Data -

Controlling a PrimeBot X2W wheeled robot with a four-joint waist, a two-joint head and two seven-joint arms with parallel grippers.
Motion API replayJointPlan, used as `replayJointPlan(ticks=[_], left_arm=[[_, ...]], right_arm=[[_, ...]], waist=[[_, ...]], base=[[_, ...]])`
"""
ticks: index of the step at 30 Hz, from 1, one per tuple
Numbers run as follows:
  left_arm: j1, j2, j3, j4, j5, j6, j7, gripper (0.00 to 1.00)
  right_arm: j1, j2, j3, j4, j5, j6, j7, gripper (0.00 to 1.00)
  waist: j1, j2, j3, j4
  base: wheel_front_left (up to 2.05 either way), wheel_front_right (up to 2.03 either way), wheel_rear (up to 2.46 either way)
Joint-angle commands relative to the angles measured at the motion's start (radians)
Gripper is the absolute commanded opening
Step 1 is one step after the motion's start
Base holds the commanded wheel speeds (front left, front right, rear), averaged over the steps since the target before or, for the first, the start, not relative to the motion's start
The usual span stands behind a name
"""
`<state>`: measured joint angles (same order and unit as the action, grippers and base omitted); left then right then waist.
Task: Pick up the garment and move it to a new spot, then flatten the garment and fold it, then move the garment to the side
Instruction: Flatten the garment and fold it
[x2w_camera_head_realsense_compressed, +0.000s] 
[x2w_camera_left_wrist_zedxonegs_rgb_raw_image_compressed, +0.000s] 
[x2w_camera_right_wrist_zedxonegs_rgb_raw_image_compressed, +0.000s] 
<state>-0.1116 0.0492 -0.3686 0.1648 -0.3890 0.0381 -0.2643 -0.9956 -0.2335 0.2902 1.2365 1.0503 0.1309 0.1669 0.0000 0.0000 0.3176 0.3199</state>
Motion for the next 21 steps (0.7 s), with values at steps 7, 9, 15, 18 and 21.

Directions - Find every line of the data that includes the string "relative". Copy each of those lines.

Reply to the exercise -
Joint-angle commands relative to the angles measured at the motion's start (radians)
Base holds the commanded wheel speeds (front left, front right, rear), averaged over the steps since the target before or, for the first, the start, not relative to the motion's start

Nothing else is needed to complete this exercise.